What’s easy to miss, as a visitor, is how much labor goes into sustaining this equilibrium. The town’s charm isn’t accidental. It’s the product of people who show up, for pancake breakfasts at the VFW hall, for invasive species removal days in the state forest, for the annual quilt raffle that funds new swings at the park. There’s a collective understanding that beauty requires maintenance, that community is a verb. When the old bridge over the Cedar River needed repairs, volunteers formed a human chain to pass tools. When a family’s barn burned down, someone organized a potluck and a barn-raising, and by sundown the skeleton of a new one stood silhouetted against the horizon.
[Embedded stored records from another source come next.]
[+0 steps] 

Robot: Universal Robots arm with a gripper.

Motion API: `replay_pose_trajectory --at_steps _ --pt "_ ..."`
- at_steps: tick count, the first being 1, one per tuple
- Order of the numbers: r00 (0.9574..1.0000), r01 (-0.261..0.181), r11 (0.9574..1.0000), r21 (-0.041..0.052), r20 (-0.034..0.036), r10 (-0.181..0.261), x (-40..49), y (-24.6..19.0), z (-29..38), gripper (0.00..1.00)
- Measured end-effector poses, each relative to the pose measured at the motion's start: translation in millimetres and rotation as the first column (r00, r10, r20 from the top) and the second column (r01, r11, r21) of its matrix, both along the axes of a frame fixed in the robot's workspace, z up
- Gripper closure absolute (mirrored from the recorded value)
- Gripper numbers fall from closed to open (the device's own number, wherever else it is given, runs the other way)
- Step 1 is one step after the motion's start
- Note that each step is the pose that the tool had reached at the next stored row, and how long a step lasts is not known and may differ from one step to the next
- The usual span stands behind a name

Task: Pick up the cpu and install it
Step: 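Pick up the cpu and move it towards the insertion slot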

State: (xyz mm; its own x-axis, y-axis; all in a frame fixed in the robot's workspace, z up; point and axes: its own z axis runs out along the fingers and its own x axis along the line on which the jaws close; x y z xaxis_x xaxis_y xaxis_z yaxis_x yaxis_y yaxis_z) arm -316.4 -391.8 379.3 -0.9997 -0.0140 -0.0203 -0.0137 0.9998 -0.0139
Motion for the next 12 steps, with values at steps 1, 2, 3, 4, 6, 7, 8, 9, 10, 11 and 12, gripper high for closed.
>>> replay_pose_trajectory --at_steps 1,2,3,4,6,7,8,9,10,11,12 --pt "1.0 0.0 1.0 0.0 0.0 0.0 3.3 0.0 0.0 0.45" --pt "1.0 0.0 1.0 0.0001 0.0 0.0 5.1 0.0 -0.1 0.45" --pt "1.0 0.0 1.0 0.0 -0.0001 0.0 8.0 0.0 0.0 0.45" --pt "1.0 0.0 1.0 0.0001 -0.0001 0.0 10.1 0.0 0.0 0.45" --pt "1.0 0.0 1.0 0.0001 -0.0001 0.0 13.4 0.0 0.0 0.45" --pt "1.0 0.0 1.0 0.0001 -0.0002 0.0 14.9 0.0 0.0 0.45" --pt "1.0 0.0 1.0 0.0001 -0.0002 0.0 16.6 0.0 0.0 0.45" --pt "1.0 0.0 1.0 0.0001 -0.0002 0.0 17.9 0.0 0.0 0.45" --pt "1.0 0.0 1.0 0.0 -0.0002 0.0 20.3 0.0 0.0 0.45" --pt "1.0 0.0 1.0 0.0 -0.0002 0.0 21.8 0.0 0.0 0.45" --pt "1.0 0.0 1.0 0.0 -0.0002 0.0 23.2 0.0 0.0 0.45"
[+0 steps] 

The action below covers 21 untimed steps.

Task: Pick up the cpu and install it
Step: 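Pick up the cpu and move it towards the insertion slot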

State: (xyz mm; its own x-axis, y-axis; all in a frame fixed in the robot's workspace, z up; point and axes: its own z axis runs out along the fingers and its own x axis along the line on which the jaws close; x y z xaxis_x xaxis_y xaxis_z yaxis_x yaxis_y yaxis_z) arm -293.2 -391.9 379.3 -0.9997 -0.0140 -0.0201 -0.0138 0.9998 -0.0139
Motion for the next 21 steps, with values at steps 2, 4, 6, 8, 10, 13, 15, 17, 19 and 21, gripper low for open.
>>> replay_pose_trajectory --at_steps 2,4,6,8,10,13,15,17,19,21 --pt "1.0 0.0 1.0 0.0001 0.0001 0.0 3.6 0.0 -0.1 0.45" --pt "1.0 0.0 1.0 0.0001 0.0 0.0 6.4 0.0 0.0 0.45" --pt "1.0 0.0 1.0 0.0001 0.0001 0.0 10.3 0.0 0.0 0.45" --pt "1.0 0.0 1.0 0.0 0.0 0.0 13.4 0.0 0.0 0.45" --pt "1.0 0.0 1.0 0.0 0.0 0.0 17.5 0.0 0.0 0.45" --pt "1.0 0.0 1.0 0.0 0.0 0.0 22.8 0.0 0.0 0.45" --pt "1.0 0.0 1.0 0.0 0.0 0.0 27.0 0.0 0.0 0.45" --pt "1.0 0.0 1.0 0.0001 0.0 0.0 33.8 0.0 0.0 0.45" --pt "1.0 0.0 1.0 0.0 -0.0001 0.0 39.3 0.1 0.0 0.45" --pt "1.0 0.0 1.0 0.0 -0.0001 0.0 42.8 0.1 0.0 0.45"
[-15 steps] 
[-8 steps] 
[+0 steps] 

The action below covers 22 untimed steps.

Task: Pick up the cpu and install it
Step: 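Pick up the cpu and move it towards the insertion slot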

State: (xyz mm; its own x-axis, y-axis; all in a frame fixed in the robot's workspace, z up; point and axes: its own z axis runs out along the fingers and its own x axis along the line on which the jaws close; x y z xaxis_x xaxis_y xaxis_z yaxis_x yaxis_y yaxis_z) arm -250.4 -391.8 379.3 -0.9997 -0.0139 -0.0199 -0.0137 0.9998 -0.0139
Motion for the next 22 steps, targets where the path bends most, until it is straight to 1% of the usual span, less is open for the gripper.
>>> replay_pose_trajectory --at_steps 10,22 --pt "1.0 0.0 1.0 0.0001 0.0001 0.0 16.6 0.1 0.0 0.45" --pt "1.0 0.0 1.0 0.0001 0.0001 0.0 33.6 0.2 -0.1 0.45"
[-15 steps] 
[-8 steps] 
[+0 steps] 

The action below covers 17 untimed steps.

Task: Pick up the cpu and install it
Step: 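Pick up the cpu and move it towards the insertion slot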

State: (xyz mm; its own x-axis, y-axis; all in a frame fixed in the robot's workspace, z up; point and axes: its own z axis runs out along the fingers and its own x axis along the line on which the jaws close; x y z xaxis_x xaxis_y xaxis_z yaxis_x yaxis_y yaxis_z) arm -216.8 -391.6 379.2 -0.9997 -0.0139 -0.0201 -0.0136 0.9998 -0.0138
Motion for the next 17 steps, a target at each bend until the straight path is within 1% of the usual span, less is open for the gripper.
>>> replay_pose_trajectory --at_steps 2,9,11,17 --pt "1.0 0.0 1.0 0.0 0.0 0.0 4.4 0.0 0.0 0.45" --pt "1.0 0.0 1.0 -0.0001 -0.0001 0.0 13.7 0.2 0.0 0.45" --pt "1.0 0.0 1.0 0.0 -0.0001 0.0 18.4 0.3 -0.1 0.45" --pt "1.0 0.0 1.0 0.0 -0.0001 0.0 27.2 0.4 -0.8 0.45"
This isn’t nostalgia. It’s not some twee resistance to modernity. Harris has Wi-Fi and EVs and TikTok dances at the middle school talent show. But it also has a thing that’s harder to name, a quality of attention. People here look at each other. They listen. They remember. In a world that often feels like it’s spinning itself into fragments, Harris clings to the proposition that a place can be both small and complete, that life doesn’t have to be a race toward the next thing. You feel it in the way the barber leaves the door propped open in July, in the way the pharmacist asks about your mother’s arthritis, in the way the lake glitters at noon, offering itself to anyone willing to sit still long enough to see it.

Leaving feels like waking from a dream you didn’t know you were having. You carry the scent of woodsmoke in your clothes. You start noticing cracks in your own city’s facade. But Harris, of course, stays. It persists. It mends its fences, watches its sunsets, keeps its secrets. It becomes a kind of proof.